Lyell's view would become the dominant one, rendering the term 'catastrophist' faintly pejorative. But nowhere would his influence be greater than that he exerted indirectly, through the work of a single disciple—Charles Darwin. The father of the theory of natural selection first read Lyell at twenty-two, reading Principles of Geology “attentively” during his famous voyage aboard HMS Beagle.
Later, as the older Darwin developed his theory, he gave credit to Lyell, and frequently criticized catastrophism. What he failed to notice was that his views held a subtle but deep-seated inconsistency. On the one hand, his Origin of the Species denied humanity any special status; wisdom evolved, just as tusks or flippers, in response to natural factors. Humanity was placed firmly as part of nature. Yet if extinction was a slow and gradual affair, as Darwin asserted, then what of extinctions witnessed during Darwin's lifetime?
The most notable was the eradication of the Great Auk. Incredibly numerous into the early modern era, populations of 'the original penguin' had been reduced inexorably by human predation, until in June of 1844 the last breeding pair was strangled in order that their carcasses could be sold to a wealthy collector of curiousities. This shameful episode did at least help to initiate wildlife conservation efforts, especially in Britain, and expecially on behalf of birds.

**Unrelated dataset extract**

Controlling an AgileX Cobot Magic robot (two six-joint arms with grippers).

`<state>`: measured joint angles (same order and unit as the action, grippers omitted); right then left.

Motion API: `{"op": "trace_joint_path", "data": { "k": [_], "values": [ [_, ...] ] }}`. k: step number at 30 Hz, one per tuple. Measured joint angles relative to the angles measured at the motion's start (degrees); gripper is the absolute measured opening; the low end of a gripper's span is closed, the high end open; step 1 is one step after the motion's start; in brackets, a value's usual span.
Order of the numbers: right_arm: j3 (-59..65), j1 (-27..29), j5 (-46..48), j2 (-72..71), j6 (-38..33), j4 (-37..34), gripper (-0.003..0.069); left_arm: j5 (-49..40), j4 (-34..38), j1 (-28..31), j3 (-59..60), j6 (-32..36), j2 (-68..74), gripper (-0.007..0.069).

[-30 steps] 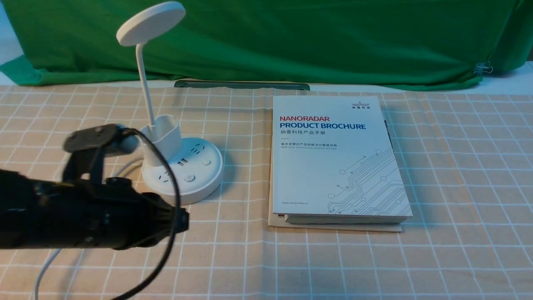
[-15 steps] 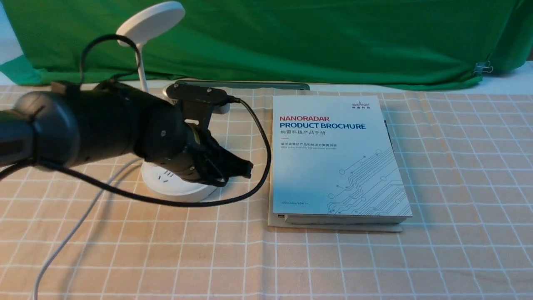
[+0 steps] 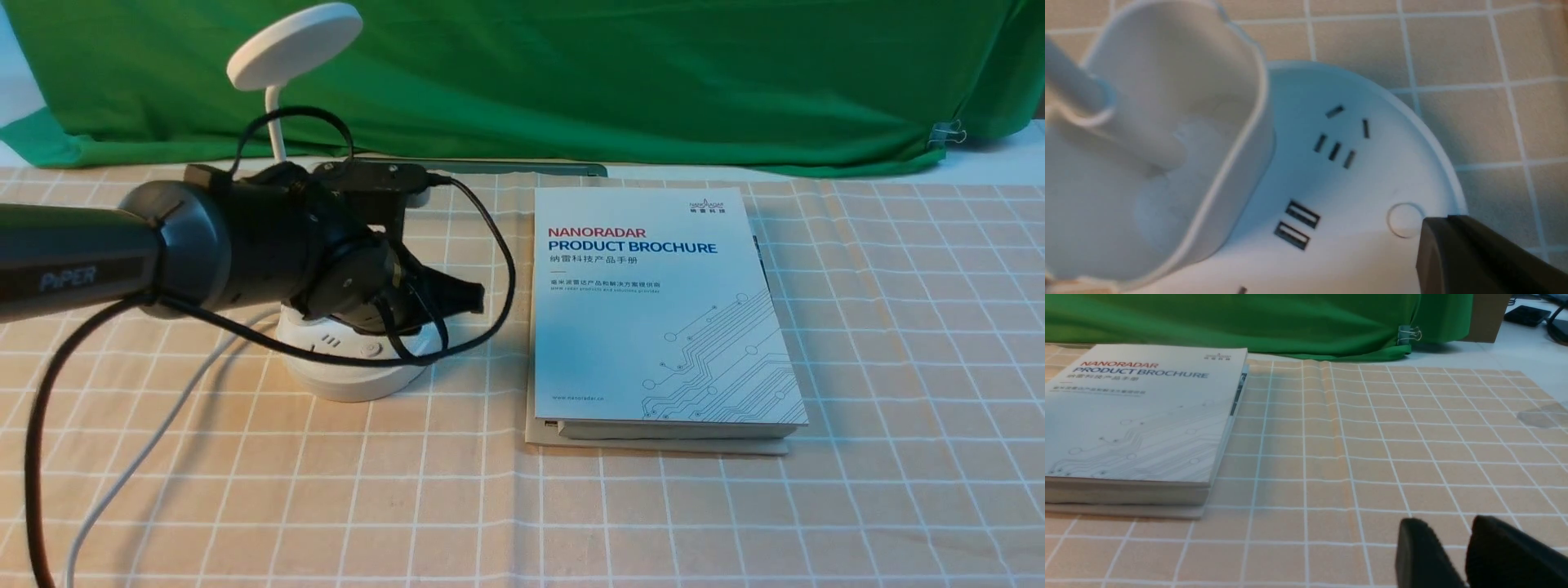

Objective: Turn on the table lamp on the light coffee tablecloth with your hand.
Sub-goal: 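Press the power button on the lamp base to turn the lamp on with the left gripper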

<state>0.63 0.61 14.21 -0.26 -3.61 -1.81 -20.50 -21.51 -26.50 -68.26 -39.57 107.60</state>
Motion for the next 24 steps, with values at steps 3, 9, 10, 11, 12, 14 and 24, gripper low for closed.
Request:
{"op": "trace_joint_path", "data": {
  "k": [3, 9, 10, 11, 12, 14, 24],
  "values": [
    [0.0, 0.0, 0.0, 0.0, 0.0, 0.0, 0.0239, -0.05, 1.82, 1.8, -0.11, -0.55, 0.0, 0.0003],
    [0.0, 0.0, -0.05, 0.0, 0.0, 0.0, 0.0239, 1.44, 3.86, 2.77, -0.11, 1.01, 0.0, 0.0003],
    [0.0, 0.0, -0.05, 0.0, 0.0, 0.0, 0.0239, 1.88, 4.17, 2.77, -0.11, 1.47, 0.0, 0.0003],
    [0.0, 0.0, -0.05, 0.0, 0.0, 0.0, 0.0239, 1.97, 4.17, 2.77, -0.11, 1.6, 0.0, 0.0003],
    [0.0, 0.0, -0.05, 0.0, 0.0, 0.0, 0.0239, 2.89, 4.86, 2.77, -0.11, 2.42, 0.0, 0.0003],
    [0.0, 0.0, -0.05, 0.0, 0.0, 0.0, 0.024, 3.68, 5.97, 2.77, -0.11, 3.63, 0.0, 0.0003],
    [0.0, 0.0, -0.05, 0.0, 0.0, 0.0, 0.0241, 4.1, 6.88, 2.77, -0.11, 5.89, 1.71, 0.0003]
  ]
}}
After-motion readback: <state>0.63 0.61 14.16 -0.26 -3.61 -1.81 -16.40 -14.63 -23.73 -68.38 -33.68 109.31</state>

So, as Ms. Kolbert sums the matter up:
Either there had to be a separate category for human-caused extinction, in which case people really did deserve their “special status” as a creature outside of nature, or space in the natural order had to be made for cataclysm, in which case, Cuvier—distressingly--was right.
Catastrophism, however, would strike back, as we learn in Chapter 4, The Luck of the Ammonites. (Ammonites were a group of highly successful marine molluscs, one of which, Discoscaphites jerseyensis, serves as the totemic species for the chapter). Between the early 1970s and 1991, researchers Luis and Walter Alvarez uncovered evidence of a truly drastic catastrophe: the K-T extinction. Named after the Cretaceous-Tertiary boundary, it was the end of the dinosaurs, and innumerable other creatures, including the ammonites—quiet, obscure creatures of the sea, highly successful, then abruptly gone.
The Alvarezes published their idea that meteoritic impact had been responsible for the extinction in 1980 in a paper called, appropriately enough, Extraterrestrial Cause for the Cretaceous-Tertiary Extinction. The Lyellian paradigm of the day ensured a spectacular reception: the idea was derided as 'an artifact of poor understanding', 'wrong', 'simplistic' and, colorfully, 'codswallop.' The researchers were accused of 'ignorance' and 'arrogance'. But by 1991, the now-famous Chicxlub impact crater had been located, and various lines of evidence for the Alvarez hypothesis had become pretty conclusive. Catastrophes, it seemed, could and did happen.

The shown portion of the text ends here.